Clinical Overview
Zaleplon is a nonbenzodiazepine hypnotic indicated for the short-term treatment of insomnia, specifically for difficulty with sleep initiation. It has the shortest half-life (1 hour) among the Z-drugs, making it suitable for patients who need to fall asleep quickly but may need to wake up within a few hours without next-day impairment.
Primary Clinical Applications
Zaleplon is indicated for the short-term treatment of insomnia characterized by difficulty with sleep initiation. Its ultra-short duration of action makes it particularly suitable for patients with sleep-onset insomnia who need to maintain early morning alertness, shift workers, or those who experience middle-of-the-night insomnia with at least 4 hours of sleep time remaining.
Mechanism and Clinical Benefits
Zaleplon selectively binds to GABA-A receptors containing alpha-1 subunits, promoting sleep initiation with minimal effects on sleep architecture. Its very short half-life (1 hour) allows for rapid elimination, reducing the risk of next-day sedation and making it suitable for flexible dosing schedules.
Clinical Considerations
The ultra-short half-life means zaleplon can be taken at bedtime or even in the middle of the night if at least 4 hours of sleep time remain. It should be taken on an empty stomach for optimal absorption.

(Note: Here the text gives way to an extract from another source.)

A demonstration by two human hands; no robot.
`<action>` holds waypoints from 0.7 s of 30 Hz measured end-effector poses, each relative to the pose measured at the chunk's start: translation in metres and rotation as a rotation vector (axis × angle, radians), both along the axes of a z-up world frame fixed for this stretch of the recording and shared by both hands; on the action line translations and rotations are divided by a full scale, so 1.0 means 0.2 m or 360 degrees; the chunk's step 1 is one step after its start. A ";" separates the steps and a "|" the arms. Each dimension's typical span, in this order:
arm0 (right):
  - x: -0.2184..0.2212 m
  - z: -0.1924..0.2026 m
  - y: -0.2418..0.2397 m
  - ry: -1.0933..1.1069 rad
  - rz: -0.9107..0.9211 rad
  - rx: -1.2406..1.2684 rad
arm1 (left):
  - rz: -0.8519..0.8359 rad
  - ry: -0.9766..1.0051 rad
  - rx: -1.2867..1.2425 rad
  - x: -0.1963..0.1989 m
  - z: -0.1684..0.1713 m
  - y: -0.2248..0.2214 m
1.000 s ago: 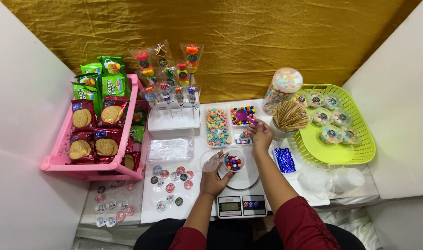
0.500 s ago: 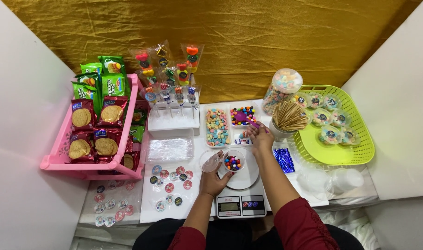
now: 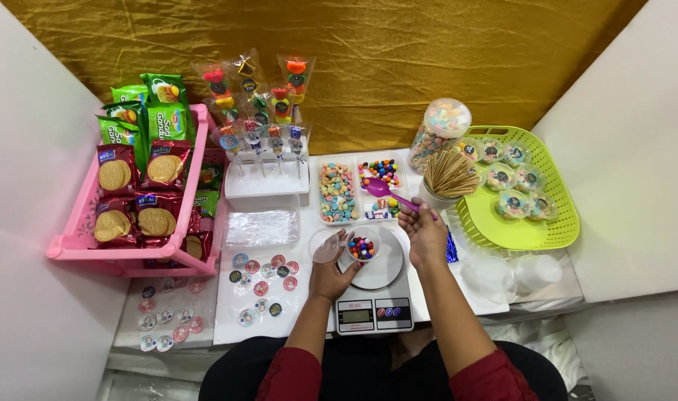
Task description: Weighing small colorful candies using a digital scale and a spoon in a small-scale packaging setup.
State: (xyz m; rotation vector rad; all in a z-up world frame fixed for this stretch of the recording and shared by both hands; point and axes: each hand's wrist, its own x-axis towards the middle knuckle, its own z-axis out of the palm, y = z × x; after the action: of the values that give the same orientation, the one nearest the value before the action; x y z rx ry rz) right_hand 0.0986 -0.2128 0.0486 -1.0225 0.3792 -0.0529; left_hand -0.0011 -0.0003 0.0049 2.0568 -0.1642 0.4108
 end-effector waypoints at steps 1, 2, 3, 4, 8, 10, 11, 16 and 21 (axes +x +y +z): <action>-0.04 0.03 -0.02 -0.0001 0.0006 -0.0005 | 0.0006 -0.0001 -0.0005 0.01 -0.01 0.00; -0.08 0.05 -0.03 -0.0013 0.0034 -0.0043 | 0.0005 -0.0008 -0.0018 0.01 -0.01 0.00; -0.14 0.07 -0.05 -0.0015 0.0066 -0.0083 | 0.0007 -0.0004 -0.0032 0.00 -0.02 0.00; -0.19 0.09 -0.06 -0.0006 0.0075 -0.0089 | 0.0016 0.0005 -0.0038 -0.01 -0.03 0.00; -0.33 0.15 -0.11 -0.0063 0.0152 -0.0230 | 0.0020 -0.0007 -0.0032 0.01 -0.06 0.00; -0.40 0.17 -0.13 -0.0074 0.0173 -0.0307 | 0.0021 0.0009 -0.0015 0.00 -0.06 0.00; -0.42 0.18 -0.14 -0.0088 0.0200 -0.0417 | 0.0020 -0.0002 -0.0037 0.00 -0.05 0.00; -0.54 0.33 -0.13 -0.0257 0.0313 -0.0931 | -0.0004 0.0007 -0.0039 -0.01 -0.04 0.00; -0.50 0.42 -0.08 -0.0496 0.0276 -0.1253 | 0.0007 -0.0021 -0.0052 0.00 -0.04 0.00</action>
State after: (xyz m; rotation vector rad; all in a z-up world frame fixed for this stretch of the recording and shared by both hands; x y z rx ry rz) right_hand -0.0016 -0.2292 0.1325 -1.7911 -0.0360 -0.2146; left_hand -0.0012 -0.0001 -0.0029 2.0233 -0.1601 0.4268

While the short duration reduces next-day effects, it also means the medication may not help with sleep maintenance issues.
Prescribing Information
Dosing & Administration
Insomnia – Adults:
- Recommended dose: 10 mg immediately before bedtime
- Range: 5-20 mg once daily
- Low weight patients: 5 mg may be sufficient
Elderly:
- Recommended dose: 5 mg immediately before bedtime
- Maximum: 10 mg once daily
Hepatic Impairment:
- Mild-moderate: 5 mg immediately before bedtime
- Severe: Not recommended
Administration:
- Take immediately before bedtime or when experiencing difficulty falling asleep
- Take on empty stomach for faster onset
- Can be taken middle-of-night if ≥4 hours sleep time remaining
- Do not take with or after a high-fat meal
Indications
- Short-term treatment of insomnia (sleep initiation)
- Difficulty falling asleep
Contraindications
- Known hypersensitivity to zaleplon
- Severe hepatic impairment
Warnings & Precautions
- Complex sleep behaviors: Sleep-driving, sleep-eating reported but less common than with longer-acting agents
- CNS depression: Risk increased with alcohol and other CNS depressants
- Abnormal thinking and behavior: May cause bizarre behavior, agitation, hallucinations
- Withdrawal effects: May occur with abrupt discontinuation after prolonged use
- Memory impairment: Anterograde amnesia possible
Drug Interactions
- CNS depressants: Enhanced sedation
- Alcohol: Additive CNS depression
- CYP3A4 inhibitors: May increase zaleplon levels
- Rifampin: Significantly reduces zaleplon levels (80% reduction)
- Cimetidine: Increases zaleplon levels by 85%
Adverse Reactions
Common (≥2%):
- Headache, dizziness, somnolence, nausea
- Asthenia, abdominal pain, amnesia
Advantages:
- Minimal next-day impairment due to short half-life
- Can be taken middle-of-night
- Less rebound insomnia
Special Populations
- Elderly: Increased sensitivity, maximum 10 mg daily
- Hepatic Impairment: Reduce dose for mild-moderate, avoid in severe
- Pregnancy: Category C – use only if benefits outweigh risks
- Short half-life: Suitable for patients needing early morning alertness
Medical Disclaimer: This information is for educational purposes only and is not intended as medical advice. Always consult with qualified healthcare professionals before making any treatment decisions. Individual patient circumstances may vary significantly.